■ REQUIREMENT
Look through the data below and return each line where "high" appears.

* * *

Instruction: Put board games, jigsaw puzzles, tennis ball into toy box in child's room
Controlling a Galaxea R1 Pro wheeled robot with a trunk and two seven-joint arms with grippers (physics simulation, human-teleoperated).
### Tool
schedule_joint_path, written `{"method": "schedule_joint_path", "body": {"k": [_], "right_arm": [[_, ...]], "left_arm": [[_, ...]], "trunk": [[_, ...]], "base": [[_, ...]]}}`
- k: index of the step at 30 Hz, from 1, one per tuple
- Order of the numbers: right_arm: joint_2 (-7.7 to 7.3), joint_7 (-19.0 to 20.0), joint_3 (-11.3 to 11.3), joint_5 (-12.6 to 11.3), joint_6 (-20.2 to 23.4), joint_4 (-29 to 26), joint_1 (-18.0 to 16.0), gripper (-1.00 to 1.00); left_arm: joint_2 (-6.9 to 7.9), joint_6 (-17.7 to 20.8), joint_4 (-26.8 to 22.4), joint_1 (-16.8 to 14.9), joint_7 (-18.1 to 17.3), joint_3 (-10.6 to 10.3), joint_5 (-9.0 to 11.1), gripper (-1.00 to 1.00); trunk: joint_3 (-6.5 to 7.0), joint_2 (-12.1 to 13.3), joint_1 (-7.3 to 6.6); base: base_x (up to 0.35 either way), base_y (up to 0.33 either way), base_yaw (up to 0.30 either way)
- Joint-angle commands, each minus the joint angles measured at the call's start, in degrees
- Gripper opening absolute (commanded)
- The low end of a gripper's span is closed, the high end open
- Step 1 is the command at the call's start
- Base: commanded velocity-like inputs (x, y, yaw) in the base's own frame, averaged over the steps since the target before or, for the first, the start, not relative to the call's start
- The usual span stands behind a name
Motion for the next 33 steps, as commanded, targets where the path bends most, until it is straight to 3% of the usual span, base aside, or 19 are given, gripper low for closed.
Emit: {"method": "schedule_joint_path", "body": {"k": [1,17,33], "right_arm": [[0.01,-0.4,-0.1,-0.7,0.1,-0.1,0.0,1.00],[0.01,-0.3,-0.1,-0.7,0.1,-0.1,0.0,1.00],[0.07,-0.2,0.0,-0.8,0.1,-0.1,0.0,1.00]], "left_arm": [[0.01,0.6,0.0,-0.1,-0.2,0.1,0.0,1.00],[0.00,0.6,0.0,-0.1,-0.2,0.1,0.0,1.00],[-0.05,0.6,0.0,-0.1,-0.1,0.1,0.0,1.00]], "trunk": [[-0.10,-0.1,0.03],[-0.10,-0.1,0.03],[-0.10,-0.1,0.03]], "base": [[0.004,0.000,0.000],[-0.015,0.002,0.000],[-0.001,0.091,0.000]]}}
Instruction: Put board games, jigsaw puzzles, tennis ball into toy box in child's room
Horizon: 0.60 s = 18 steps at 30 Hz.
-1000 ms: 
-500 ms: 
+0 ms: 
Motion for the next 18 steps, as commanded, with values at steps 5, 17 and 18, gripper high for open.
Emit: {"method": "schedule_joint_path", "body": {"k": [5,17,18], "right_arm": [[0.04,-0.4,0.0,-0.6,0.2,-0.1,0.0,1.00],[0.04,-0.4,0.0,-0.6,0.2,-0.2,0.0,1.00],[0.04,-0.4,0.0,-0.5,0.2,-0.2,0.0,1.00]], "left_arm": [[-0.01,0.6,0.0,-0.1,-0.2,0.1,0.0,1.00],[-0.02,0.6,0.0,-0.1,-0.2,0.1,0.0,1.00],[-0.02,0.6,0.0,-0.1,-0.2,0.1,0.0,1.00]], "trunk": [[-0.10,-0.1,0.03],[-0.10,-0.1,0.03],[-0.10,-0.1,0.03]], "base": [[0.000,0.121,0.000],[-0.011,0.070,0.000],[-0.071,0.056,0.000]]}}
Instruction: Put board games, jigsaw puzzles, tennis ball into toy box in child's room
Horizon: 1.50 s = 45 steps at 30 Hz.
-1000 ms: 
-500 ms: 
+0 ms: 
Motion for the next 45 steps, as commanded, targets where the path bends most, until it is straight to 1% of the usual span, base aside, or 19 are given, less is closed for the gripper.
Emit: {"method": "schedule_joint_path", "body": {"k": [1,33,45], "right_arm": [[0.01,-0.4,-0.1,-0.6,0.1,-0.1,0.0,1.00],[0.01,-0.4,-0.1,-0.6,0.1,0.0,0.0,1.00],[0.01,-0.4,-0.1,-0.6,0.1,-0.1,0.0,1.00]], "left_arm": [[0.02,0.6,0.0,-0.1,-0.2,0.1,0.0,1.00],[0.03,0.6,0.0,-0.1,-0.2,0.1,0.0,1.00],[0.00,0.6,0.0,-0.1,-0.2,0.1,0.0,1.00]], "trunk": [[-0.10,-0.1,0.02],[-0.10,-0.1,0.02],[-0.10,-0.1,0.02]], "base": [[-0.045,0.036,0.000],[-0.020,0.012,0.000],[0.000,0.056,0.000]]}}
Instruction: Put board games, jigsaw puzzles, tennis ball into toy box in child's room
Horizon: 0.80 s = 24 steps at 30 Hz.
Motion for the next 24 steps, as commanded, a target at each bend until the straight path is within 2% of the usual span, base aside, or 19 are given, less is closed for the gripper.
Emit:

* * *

■ RESULT BELOW
- The low end of a gripper's span is closed, the high end open
Motion for the next 18 steps, as commanded, with values at steps 5, 17 and 18, gripper high for open.

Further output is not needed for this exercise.